▸ Exercise prompt
From the very first line down to the line containing "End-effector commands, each", write out the material exactly as it appears, and no more.
━━━━━━━━
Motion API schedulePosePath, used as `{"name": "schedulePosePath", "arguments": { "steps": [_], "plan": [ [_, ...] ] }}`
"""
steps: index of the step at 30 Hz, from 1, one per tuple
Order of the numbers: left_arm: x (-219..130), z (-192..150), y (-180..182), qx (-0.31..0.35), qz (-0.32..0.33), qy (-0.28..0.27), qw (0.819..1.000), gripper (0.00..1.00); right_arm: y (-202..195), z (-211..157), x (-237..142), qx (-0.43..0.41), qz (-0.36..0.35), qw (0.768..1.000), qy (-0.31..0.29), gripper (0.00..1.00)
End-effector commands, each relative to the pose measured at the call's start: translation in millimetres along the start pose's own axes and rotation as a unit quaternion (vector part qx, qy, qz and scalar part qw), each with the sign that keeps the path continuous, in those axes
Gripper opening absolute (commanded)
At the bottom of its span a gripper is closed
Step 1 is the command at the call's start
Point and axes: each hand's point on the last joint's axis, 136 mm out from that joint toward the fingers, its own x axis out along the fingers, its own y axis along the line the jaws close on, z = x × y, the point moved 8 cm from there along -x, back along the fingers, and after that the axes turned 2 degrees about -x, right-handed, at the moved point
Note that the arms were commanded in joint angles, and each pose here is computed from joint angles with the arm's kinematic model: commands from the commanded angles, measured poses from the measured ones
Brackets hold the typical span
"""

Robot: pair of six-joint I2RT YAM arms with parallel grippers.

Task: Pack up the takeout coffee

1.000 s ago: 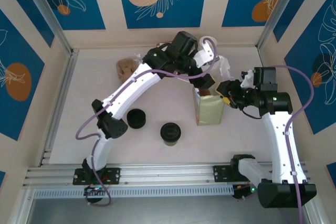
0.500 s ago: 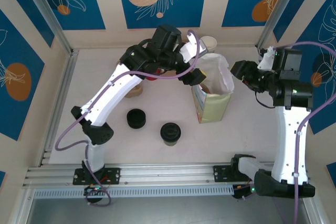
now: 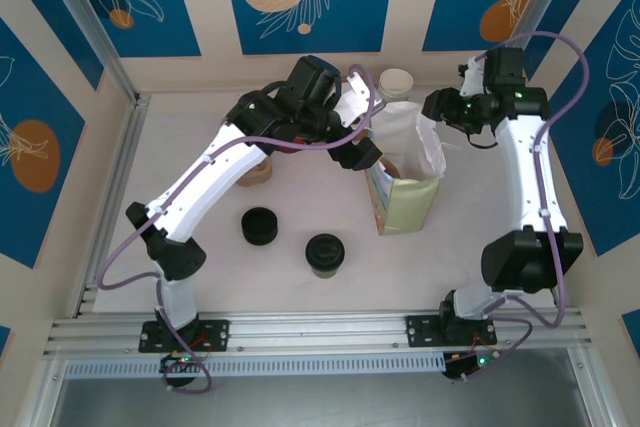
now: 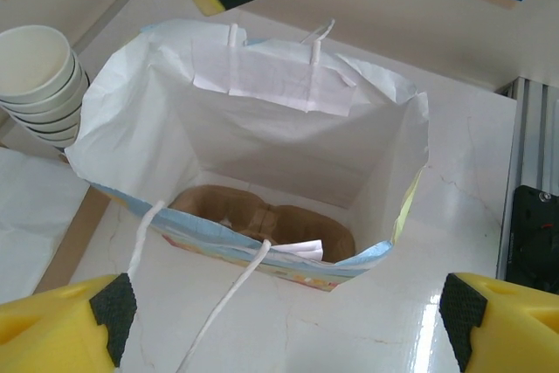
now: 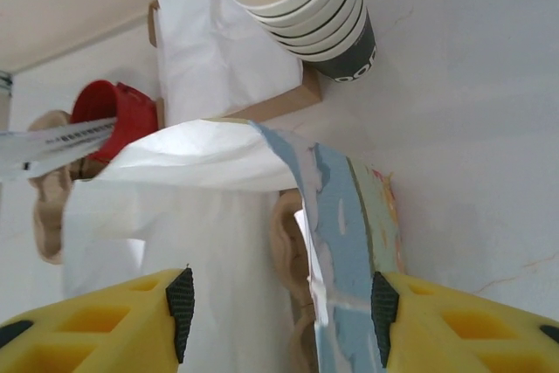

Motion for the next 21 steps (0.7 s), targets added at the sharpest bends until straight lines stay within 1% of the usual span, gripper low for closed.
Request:
{"name": "schedulePosePath", "arguments": {
  "steps": [1,8,13,16,21],
  "plan": [
    [-9,2,3,-0.012,0.009,-0.009,1.0,0.91,3,7,6,-0.047,-0.009,0.999,0.006,0.59],
    [-7,2,5,-0.012,0.013,-0.008,1.0,0.91,5,1,36,-0.068,-0.01,0.996,0.063,0.58],
    [-6,2,7,-0.013,0.016,-0.008,1.0,0.91,4,-2,52,-0.073,-0.015,0.994,0.081,0.52],
    [-6,3,7,-0.014,0.015,-0.01,1.0,0.92,3,-2,58,-0.071,-0.016,0.993,0.091,0.41],
    [-5,4,8,-0.021,0.017,-0.012,1.0,0.91,7,0,57,-0.059,-0.009,0.995,0.082,0.15]
  ]
}}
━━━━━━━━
▸ Answer to the problem
Motion API schedulePosePath, used as `{"name": "schedulePosePath", "arguments": { "steps": [_], "plan": [ [_, ...] ] }}`
"""
steps: index of the step at 30 Hz, from 1, one per tuple
Order of the numbers: left_arm: x (-219..130), z (-192..150), y (-180..182), qx (-0.31..0.35), qz (-0.32..0.33), qy (-0.28..0.27), qw (0.819..1.000), gripper (0.00..1.00); right_arm: y (-202..195), z (-211..157), x (-237..142), qx (-0.43..0.41), qz (-0.36..0.35), qw (0.768..1.000), qy (-0.31..0.29), gripper (0.00..1.00)
End-effector commands, each relative to the pose measured at the call's start: translation in millimetres along the start pose's own axes and rotation as a unit quaternion (vector part qx, qy, qz and scalar part qw), each with the sign that keeps the path continuous, in those axes

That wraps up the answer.